DATA FOR ANALYSIS START
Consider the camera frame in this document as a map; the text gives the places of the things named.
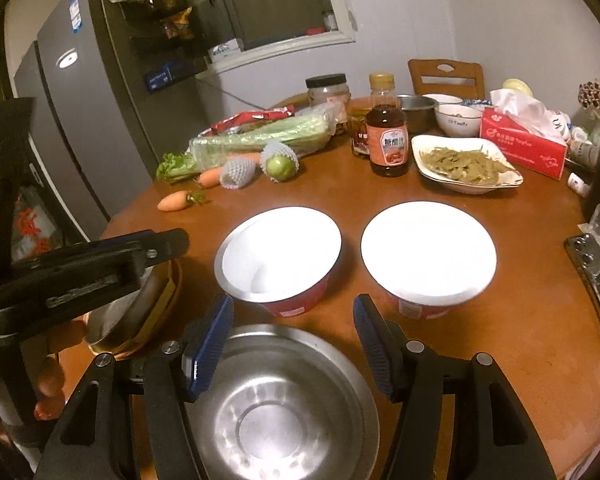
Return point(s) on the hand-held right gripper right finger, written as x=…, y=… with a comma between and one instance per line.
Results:
x=372, y=345

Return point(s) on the red tissue box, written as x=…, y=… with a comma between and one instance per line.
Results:
x=520, y=142

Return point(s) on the black storage rack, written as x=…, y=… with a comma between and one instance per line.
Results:
x=180, y=40

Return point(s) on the white plastic bag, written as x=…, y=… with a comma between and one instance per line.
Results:
x=562, y=125

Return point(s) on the small white container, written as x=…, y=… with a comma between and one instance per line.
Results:
x=330, y=20

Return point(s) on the small white bottle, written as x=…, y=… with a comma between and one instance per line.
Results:
x=582, y=151
x=579, y=184

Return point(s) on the carrot with green top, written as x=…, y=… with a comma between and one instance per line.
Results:
x=172, y=201

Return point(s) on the silver phone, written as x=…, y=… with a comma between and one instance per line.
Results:
x=597, y=285

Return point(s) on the red paper bowl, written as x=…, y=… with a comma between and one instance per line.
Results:
x=427, y=247
x=280, y=250

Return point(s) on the yellow shell-shaped plate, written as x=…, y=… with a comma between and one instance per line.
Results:
x=166, y=292

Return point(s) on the black-framed glass door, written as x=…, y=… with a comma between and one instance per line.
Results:
x=30, y=230

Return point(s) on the wooden chair with cutout back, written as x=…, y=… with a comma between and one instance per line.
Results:
x=445, y=77

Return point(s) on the dark sauce bottle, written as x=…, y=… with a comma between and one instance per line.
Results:
x=387, y=145

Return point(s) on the red snack packet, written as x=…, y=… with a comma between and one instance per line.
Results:
x=240, y=120

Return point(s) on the small steel bowl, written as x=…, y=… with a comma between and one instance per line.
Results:
x=417, y=112

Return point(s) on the celery in plastic bag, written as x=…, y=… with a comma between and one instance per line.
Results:
x=260, y=132

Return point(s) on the stainless steel bowl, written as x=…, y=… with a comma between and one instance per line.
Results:
x=290, y=410

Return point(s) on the white box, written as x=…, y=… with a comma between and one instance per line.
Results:
x=226, y=50

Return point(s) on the person's left hand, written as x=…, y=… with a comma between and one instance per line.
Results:
x=50, y=375

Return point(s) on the white plate of green beans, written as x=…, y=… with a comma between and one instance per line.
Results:
x=465, y=165

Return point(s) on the green fruit in foam net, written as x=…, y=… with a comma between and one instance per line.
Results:
x=280, y=165
x=236, y=172

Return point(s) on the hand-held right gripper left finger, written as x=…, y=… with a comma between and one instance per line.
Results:
x=207, y=345

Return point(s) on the blue box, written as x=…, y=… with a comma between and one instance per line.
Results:
x=161, y=78

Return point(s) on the chili sauce jar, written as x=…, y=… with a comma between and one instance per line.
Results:
x=357, y=135

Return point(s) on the window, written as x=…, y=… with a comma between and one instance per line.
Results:
x=270, y=0

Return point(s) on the glass jar with black lid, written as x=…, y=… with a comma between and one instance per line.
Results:
x=327, y=92

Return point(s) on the pale yellow round object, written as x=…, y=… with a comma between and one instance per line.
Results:
x=517, y=87

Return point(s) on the round metal plate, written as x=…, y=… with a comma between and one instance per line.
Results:
x=130, y=315

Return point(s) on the white ceramic bowl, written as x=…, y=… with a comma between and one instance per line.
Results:
x=442, y=98
x=457, y=120

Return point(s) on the grey refrigerator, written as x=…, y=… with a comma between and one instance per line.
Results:
x=95, y=125

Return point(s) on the dotted decorative object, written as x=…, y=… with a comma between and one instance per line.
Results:
x=592, y=94

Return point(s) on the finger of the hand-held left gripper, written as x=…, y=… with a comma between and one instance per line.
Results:
x=172, y=242

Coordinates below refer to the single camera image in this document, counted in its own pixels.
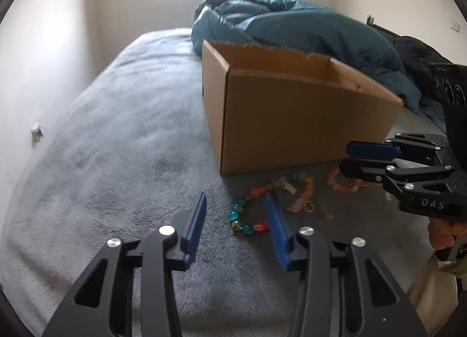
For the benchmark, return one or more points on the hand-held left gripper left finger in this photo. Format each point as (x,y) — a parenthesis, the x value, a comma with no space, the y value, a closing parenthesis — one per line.
(197,220)

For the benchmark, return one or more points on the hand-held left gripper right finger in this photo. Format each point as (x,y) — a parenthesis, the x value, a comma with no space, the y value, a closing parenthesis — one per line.
(277,234)

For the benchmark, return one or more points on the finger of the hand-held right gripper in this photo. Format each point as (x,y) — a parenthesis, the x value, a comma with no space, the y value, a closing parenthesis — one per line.
(361,169)
(368,150)

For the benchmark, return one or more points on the cardboard box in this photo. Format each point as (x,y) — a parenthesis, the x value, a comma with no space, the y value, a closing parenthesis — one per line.
(292,121)

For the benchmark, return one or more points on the person's right hand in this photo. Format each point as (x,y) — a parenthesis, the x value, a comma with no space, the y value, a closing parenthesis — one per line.
(443,233)

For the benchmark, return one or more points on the dark garment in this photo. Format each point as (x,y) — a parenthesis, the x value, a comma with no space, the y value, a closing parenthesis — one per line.
(416,56)

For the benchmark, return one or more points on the grey fleece blanket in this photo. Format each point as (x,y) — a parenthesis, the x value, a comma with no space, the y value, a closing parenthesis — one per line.
(109,158)

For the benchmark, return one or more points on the dark headboard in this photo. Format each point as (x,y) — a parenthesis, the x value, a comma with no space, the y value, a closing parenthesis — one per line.
(379,25)

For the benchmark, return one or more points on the teal duvet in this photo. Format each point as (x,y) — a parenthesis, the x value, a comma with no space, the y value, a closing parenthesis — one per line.
(310,26)

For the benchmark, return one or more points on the white light switch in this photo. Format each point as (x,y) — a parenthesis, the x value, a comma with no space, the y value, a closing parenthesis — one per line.
(455,26)

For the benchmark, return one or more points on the white wall charger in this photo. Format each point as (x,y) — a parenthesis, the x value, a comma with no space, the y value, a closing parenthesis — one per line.
(36,132)

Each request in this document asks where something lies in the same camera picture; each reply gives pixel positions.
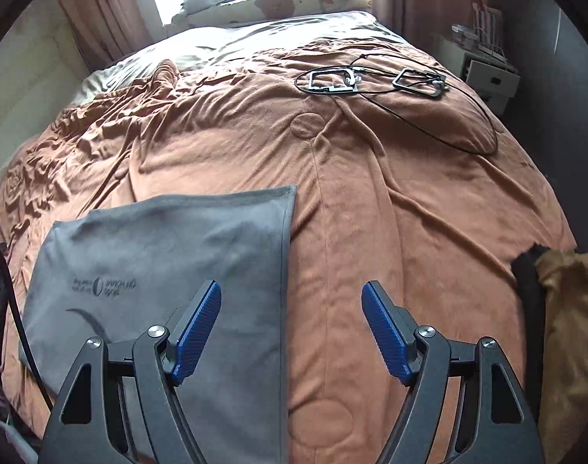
DATA FOR ANALYSIS END
HOW TO COMPLETE THIS TASK:
Each line in the listing above that contains "plastic" should be copied.

ANSWER:
Return point(s) on the white plastic bag, written as x=…, y=… with a comma between and one instance per line.
Return point(s) on the celery in plastic bag, written as x=…, y=… with a comma between and one instance per line.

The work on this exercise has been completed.